I'm for good government, myself, but you have to go with what you have, and they are still the people in charge.

The Congressman was a little late, or better put, the rest of us were early. We drank iced tea and waited patiently. That is what you do. When he arrived, he worked the room eagerly. I was amazed by how young he looked.

They are always so energetic when they are new in town. This one was elected in 2004, and he is a sub-committee chairman already. Two years ago he was a regional official in the Justice Department, responsible for crimes in the Southwest and border security. His assignment on the sub-committee is to investigate things, and he was eager to do so.
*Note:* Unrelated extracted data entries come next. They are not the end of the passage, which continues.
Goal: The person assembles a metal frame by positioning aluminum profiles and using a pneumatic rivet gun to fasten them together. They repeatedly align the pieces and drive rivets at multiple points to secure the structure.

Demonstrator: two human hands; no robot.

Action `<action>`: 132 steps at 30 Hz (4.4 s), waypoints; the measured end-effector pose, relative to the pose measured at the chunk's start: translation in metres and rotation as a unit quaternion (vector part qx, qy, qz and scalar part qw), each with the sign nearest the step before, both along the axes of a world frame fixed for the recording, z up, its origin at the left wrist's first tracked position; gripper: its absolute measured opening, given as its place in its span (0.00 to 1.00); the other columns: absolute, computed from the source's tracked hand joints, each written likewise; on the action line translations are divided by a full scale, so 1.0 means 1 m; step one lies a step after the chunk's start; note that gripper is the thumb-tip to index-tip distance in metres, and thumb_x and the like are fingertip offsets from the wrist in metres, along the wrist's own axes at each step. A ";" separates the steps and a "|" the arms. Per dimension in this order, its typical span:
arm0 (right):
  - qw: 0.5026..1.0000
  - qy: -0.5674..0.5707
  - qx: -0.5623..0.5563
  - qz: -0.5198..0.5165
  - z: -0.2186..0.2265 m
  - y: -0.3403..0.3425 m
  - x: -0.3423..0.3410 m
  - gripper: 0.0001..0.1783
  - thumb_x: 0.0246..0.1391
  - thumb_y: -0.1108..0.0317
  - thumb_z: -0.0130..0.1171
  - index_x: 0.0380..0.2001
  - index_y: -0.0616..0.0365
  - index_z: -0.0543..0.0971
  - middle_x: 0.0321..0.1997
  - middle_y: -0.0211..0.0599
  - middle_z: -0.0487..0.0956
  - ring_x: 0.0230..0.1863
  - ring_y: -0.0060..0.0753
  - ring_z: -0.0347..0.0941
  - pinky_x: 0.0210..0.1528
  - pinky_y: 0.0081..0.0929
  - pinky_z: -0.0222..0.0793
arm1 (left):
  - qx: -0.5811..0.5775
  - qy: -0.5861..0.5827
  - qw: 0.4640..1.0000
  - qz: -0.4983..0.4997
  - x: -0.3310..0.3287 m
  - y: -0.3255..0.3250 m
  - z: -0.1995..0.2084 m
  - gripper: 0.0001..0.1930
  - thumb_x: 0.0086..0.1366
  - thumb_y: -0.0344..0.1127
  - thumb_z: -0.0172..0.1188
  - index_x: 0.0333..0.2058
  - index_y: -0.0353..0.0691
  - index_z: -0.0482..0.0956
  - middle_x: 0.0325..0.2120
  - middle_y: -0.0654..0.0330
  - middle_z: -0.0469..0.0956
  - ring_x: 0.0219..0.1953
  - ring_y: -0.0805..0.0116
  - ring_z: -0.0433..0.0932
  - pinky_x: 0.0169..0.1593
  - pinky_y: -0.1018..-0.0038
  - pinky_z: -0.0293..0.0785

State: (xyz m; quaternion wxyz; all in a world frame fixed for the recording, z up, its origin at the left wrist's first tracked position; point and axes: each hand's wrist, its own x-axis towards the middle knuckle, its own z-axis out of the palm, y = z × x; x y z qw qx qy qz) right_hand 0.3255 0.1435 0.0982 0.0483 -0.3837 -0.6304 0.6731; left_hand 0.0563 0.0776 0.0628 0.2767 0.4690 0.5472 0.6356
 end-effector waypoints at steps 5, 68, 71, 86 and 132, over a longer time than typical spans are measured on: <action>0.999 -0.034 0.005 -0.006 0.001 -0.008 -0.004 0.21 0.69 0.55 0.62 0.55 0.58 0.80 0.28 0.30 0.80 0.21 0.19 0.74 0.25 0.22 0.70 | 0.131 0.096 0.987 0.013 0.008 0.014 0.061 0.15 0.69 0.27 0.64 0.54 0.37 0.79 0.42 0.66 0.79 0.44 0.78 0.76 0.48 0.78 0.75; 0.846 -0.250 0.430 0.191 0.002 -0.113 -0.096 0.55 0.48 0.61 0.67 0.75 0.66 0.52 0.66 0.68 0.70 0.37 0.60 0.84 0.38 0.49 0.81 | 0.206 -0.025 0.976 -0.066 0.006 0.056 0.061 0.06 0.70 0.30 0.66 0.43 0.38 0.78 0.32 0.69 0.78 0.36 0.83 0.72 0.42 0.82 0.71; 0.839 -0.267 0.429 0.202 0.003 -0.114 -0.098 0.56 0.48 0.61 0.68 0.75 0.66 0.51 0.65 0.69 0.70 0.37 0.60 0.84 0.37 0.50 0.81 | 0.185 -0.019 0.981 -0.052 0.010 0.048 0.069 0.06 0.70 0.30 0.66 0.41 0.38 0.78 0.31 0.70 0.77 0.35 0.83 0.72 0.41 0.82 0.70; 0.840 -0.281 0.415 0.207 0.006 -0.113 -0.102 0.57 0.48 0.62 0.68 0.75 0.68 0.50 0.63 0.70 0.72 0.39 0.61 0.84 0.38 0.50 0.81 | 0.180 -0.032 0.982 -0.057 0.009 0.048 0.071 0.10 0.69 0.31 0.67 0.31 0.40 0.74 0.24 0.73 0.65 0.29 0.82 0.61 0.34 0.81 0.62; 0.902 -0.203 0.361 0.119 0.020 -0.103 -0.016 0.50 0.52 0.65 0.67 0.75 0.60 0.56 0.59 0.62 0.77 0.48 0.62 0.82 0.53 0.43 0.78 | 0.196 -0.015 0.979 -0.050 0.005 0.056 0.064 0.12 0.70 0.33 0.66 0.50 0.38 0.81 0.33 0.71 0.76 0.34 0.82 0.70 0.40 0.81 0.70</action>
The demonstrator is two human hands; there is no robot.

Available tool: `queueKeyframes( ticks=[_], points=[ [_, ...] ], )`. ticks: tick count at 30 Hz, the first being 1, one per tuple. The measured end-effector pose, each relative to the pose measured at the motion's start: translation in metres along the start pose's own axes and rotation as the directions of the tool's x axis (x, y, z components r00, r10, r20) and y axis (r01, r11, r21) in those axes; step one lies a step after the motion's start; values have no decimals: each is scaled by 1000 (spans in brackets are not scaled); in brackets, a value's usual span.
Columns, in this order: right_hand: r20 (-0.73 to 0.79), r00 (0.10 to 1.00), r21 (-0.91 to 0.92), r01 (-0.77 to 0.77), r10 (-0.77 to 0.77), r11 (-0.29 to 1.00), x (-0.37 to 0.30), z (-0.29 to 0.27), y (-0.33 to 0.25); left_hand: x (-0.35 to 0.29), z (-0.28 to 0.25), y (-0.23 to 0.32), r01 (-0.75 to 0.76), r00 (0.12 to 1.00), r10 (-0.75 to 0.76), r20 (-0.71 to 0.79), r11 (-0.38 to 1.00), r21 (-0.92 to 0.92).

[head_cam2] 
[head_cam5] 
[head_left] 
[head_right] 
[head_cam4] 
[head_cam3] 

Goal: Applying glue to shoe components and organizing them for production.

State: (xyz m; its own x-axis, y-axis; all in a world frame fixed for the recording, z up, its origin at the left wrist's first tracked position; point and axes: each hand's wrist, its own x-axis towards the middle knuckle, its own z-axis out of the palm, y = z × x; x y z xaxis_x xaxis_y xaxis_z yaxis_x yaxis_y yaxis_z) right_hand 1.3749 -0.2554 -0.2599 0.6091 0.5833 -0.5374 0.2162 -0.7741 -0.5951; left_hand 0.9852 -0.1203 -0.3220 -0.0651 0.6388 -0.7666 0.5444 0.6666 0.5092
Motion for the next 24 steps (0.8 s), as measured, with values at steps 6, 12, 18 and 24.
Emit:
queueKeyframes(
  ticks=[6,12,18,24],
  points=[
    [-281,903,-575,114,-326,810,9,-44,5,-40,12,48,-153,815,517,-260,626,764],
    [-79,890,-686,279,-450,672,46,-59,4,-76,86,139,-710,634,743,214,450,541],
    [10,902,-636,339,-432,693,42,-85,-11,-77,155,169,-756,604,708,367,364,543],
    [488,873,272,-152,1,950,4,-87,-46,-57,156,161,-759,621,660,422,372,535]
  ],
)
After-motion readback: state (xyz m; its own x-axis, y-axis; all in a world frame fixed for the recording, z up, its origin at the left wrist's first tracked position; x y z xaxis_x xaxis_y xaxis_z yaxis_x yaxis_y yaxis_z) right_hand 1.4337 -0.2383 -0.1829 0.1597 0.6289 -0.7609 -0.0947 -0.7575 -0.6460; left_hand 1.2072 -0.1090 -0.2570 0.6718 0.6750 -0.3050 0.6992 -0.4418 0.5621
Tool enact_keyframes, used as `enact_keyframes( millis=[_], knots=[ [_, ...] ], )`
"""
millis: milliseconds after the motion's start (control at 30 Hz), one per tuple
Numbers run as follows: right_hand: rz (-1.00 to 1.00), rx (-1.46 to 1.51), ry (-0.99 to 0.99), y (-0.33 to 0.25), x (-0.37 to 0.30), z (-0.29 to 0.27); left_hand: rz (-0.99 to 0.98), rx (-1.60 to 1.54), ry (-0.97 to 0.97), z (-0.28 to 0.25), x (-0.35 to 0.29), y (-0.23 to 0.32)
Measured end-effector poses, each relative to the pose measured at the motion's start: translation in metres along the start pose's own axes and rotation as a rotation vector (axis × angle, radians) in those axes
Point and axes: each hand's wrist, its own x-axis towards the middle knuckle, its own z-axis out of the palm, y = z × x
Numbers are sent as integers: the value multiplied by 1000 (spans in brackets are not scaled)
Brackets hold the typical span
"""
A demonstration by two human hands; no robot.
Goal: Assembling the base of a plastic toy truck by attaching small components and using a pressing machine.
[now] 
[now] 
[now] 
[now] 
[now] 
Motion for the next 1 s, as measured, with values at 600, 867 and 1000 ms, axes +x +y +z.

When I got my thirty seconds to talk to him, I asked him about the border, and what he planned to do to improve security.

We want to sell the government some efficient high-tech sensors and networks. The congressman looked at me intently. “We are not going to build a Berlin Wall across the Southwest,” he said. “I intend to introduce a Bill that will establish an citizen auxiliary to the Border Patrol to increase the human presence on the border, and help apprehend and detain illegals. No more Catch and Release.”

I recognize campaign sound-bites when I hear them. I smiled back, and realized I had to agree with him on that. What is the point of arresting someone as an illegal alien, and letting them go with a summons to appear in court? They just disappear and don't show up when commanded.

On the other hand, I am in the business of selling technology, and there is no money in auxiliary border officials. I understand they are not going to be armed though, so maybe there will be money in training or something while they are waiting around for disaster.

I don't know. There has got to be an angle to work in here, somewhere.